SUSAN BOZIC and EVAN TYLER Quixotic at Gallery West (1172 Queen Street West) to May 30th ( 416 913-7116). See listing. Rating: NNN
Evan Tyler has a thing for manikins and Jennifer Hudson. That much is clear from his Contact show, which includes a collection of his manikin images and those of photographer Suzan Bozic.
Bozic’s photographs are social commentary and playful hijinks. She photographs herself on dream dates with her artificial man, a manikin named Carl, who resembles a chiseled leading man from a thirties musical. She photographs them as couple on dream dates, enjoying a movie, tennis match or canoodling on the sofa.
The titles are pure camp, such as “He let me pick the movie”, with her beaming away in romantic adoration.
It’s a lot like watching the dowager from Hitchock’s Rear Window setting up her elaborate and imaginary dinner dates for one in her living room: an achingly wistful combination of artfulness, imagination and loneliness.
Both Bozic and Tyler are interested in the relationships – real or implied – that they have cultivated with their artificial companions.
Tyler, whose images occupy the back gallery, noticed his first manikin when walking quickly past a store in Northern Europe and stopped, believing he had seen a beauty. “After I stopped and realized she wasn’t a real person the idea for a new project was born.”
Tyler works with Swedish manikins, who are far more life-like and carefully rendered than their American counterparts, and occasionally modeled on actual women.
Tyler has a personal collection of these manikins, and refers to them as My Girls.
He photographs them in discreet public poses where their status as merchandising items, people or objects of longing are distinctly blurred.
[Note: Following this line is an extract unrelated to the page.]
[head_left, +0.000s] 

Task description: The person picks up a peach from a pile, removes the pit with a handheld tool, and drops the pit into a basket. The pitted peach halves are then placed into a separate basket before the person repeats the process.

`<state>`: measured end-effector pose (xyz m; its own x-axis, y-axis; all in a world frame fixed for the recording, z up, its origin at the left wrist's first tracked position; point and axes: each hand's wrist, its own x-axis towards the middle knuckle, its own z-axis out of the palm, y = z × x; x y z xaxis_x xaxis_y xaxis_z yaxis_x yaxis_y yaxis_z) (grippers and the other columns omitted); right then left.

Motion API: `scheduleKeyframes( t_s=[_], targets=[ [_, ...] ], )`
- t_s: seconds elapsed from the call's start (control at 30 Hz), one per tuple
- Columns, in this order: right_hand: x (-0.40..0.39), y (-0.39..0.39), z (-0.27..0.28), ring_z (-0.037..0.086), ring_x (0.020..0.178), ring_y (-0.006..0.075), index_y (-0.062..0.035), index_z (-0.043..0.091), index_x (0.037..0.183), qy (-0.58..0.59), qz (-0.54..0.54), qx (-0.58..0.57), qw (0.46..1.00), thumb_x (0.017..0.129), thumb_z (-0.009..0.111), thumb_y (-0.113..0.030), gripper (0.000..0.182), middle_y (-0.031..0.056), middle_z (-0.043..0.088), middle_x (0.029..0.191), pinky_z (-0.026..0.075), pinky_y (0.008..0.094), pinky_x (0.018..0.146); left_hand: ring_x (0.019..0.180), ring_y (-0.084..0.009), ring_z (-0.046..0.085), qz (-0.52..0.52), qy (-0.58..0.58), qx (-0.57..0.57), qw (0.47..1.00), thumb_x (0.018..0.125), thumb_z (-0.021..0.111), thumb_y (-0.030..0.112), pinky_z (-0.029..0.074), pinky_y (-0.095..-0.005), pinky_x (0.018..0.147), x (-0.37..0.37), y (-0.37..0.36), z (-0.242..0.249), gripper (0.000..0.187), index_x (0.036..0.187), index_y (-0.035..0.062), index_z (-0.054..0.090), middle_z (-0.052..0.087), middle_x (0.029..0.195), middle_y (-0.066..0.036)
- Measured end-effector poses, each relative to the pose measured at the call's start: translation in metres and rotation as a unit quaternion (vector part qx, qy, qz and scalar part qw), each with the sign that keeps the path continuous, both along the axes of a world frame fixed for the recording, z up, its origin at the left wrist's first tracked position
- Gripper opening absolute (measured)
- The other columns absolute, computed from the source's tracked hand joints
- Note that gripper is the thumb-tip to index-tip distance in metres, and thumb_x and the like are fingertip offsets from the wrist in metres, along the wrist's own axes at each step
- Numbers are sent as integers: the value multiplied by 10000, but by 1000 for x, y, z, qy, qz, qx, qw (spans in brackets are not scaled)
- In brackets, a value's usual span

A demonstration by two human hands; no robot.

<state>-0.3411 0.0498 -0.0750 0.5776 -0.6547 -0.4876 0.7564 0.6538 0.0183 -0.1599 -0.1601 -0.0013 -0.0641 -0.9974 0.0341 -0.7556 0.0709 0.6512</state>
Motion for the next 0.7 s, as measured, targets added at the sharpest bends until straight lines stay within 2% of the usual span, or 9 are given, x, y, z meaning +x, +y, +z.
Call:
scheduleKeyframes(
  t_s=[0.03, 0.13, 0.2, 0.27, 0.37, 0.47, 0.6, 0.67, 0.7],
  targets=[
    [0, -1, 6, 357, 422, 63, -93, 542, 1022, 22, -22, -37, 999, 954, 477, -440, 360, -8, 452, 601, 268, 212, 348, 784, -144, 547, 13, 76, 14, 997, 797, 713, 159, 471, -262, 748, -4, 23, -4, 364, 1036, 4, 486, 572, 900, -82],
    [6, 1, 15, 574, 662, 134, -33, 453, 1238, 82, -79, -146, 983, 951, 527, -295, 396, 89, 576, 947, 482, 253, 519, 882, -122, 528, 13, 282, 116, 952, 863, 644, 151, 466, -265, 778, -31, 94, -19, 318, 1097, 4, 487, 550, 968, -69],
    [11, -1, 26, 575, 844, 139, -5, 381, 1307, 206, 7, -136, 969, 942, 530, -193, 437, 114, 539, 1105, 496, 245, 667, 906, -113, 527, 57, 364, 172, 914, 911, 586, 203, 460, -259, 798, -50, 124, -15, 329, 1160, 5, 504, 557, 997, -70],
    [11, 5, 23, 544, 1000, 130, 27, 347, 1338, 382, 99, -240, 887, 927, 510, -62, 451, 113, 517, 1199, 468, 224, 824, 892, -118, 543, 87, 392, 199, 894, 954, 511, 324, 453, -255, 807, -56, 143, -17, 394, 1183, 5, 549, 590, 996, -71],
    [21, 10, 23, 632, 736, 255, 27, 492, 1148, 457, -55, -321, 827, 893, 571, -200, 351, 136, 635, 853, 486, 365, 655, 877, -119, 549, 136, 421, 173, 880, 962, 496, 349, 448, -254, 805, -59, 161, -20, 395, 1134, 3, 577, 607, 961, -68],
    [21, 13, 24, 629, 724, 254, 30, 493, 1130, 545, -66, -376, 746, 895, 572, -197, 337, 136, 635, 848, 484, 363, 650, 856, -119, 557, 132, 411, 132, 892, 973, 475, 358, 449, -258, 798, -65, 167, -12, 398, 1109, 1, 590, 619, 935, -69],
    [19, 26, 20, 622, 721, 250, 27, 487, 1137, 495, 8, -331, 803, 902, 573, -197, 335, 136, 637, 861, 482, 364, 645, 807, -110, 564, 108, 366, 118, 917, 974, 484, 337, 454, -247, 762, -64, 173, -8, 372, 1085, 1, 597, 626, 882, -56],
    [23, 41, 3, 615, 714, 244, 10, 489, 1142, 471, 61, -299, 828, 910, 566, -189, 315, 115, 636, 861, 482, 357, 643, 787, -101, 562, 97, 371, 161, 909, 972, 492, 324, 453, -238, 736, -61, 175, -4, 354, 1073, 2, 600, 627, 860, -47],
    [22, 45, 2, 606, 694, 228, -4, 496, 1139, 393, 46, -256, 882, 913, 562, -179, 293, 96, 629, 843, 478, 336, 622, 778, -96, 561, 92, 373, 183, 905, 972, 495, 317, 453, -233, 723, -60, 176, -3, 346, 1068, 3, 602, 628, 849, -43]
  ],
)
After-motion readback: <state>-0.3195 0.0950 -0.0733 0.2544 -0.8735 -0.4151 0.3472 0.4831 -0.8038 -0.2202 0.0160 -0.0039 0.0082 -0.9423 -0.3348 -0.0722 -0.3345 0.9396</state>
Through his lens they appear to be slightly misplaced ingénues or leading ladies from forgotten thrillers. The implied humanity and relationship is very much part of the point.
He also takes them out for spa treatments, as his photographs in the back of the gallery show.
His requirements that his manikins be treated as clientele were strict. “It’s really important that the estheticians understood that they were to treat them respectfully, as if they were real women,” he says.
Tyler’s work is not merely concerned with the fetishization or idealization of unreal women. He also is fast at work on becoming best friends with Jenifer Hudson, one of his idols. He’s given himself until the end of the year.
Quixotic runs as part of Contact Photography Festival.